■ **Task goal**
Going down the listing below, print exactly each line from the one with "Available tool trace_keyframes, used" up to and including the one with "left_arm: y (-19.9", and skip the rest.

Start of Data for the task

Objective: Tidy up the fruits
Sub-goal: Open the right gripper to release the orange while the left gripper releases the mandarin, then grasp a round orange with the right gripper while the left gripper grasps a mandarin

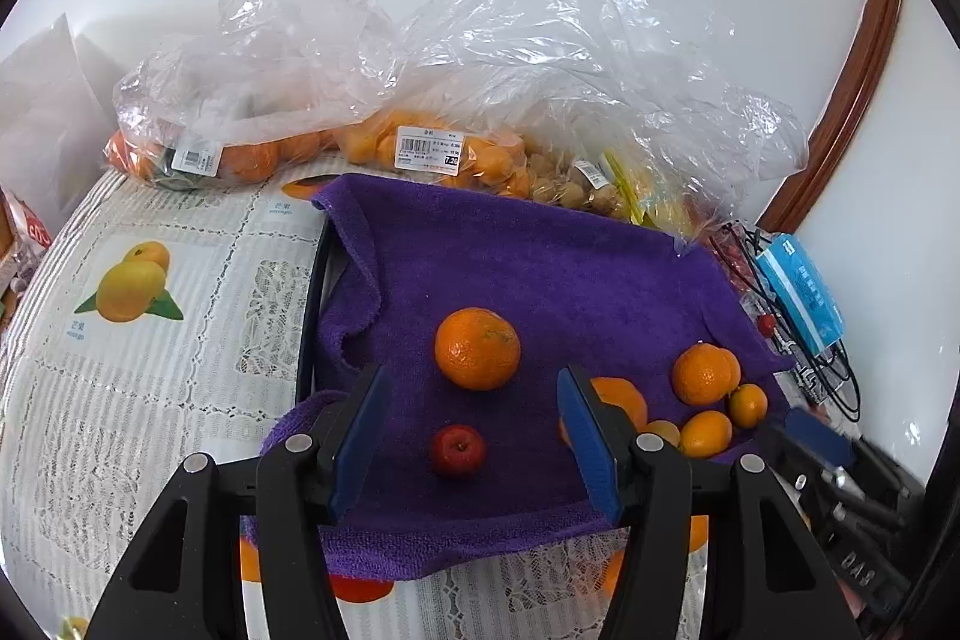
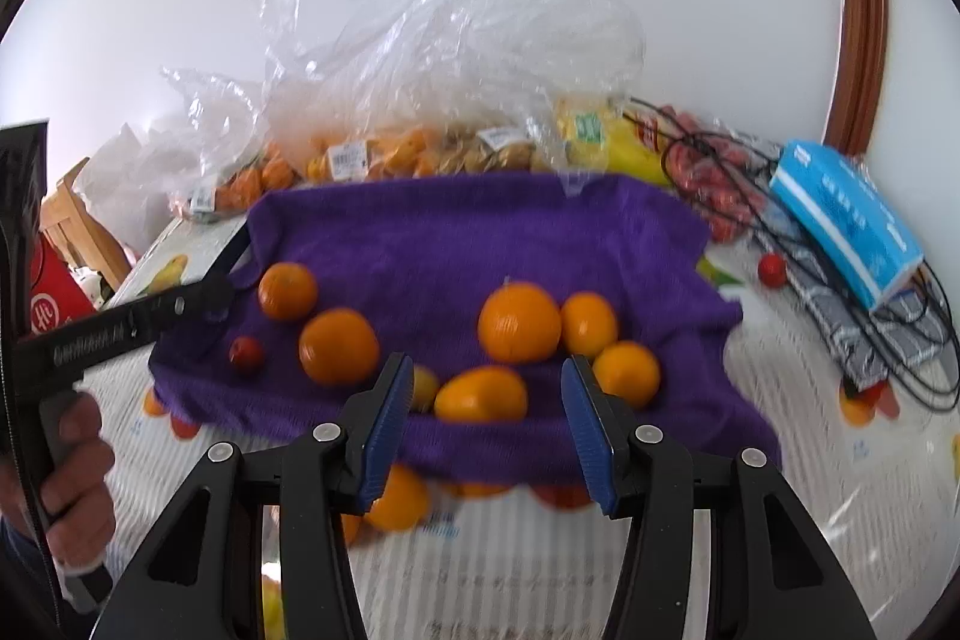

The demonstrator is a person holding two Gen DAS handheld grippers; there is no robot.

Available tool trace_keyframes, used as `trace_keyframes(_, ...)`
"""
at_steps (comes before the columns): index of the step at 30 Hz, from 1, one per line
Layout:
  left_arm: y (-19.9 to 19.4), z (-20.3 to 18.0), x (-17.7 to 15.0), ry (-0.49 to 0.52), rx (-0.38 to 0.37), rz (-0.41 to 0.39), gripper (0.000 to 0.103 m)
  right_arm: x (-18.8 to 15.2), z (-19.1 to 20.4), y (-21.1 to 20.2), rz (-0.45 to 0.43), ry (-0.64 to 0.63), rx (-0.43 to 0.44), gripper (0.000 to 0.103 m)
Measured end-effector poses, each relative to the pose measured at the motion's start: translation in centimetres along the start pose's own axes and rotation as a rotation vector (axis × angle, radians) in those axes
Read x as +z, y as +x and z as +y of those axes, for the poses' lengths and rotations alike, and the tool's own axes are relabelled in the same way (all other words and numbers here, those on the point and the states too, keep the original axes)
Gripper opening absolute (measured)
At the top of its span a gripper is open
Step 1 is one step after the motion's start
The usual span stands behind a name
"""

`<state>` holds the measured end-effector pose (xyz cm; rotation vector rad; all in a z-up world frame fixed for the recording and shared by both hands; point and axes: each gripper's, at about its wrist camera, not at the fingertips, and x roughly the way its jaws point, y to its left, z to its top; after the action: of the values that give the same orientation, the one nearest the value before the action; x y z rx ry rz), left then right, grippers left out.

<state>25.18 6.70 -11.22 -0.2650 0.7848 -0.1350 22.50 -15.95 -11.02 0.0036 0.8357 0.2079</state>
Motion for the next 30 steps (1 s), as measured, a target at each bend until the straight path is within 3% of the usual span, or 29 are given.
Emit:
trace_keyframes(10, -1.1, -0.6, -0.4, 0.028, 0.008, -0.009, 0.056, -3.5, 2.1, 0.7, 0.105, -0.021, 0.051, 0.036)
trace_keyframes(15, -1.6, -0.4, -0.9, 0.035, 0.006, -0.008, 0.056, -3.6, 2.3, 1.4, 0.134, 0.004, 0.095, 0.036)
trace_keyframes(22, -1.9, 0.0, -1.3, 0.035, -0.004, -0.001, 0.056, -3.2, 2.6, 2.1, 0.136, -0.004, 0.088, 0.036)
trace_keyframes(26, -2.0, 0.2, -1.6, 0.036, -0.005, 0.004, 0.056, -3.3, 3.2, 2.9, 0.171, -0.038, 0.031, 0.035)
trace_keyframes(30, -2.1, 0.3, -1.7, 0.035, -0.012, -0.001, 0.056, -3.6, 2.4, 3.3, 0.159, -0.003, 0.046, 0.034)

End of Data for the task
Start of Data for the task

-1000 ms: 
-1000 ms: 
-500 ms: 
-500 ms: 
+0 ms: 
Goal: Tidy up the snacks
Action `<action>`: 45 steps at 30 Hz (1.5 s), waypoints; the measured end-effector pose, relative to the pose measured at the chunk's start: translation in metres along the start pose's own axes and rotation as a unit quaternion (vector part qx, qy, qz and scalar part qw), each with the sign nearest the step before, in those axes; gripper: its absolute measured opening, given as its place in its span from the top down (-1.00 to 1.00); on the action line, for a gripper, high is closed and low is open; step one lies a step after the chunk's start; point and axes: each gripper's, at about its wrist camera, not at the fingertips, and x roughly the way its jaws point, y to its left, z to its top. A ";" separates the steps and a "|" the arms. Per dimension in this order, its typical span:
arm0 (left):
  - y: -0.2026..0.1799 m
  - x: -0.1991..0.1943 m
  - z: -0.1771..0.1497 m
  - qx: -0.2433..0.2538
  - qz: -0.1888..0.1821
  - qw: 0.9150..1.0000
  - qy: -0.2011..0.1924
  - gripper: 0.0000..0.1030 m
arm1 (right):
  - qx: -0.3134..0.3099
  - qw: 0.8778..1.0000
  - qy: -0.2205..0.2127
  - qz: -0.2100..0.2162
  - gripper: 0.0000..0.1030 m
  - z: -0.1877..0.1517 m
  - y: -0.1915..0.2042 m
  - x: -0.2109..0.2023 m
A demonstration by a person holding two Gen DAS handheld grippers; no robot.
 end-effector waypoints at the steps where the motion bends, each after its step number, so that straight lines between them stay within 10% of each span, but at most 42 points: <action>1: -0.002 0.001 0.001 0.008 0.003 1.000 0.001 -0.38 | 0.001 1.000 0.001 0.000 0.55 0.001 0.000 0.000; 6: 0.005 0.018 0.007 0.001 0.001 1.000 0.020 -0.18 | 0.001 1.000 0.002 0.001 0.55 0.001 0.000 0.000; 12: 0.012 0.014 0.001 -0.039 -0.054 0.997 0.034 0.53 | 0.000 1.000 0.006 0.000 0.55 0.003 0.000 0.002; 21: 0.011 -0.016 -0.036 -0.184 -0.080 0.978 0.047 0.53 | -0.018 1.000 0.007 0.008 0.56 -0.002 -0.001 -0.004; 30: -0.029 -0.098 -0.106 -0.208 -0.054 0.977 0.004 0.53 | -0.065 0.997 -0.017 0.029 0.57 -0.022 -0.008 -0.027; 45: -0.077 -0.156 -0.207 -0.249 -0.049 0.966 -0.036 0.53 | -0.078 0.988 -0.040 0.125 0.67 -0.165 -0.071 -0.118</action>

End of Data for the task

■ **Output of the task**
Available tool trace_keyframes, used as `trace_keyframes(_, ...)`
"""
at_steps (comes before the columns): index of the step at 30 Hz, from 1, one per line
Layout:
  left_arm: y (-19.9 to 19.4), z (-20.3 to 18.0), x (-17.7 to 15.0), ry (-0.49 to 0.52), rx (-0.38 to 0.37), rz (-0.41 to 0.39), gripper (0.000 to 0.103 m)

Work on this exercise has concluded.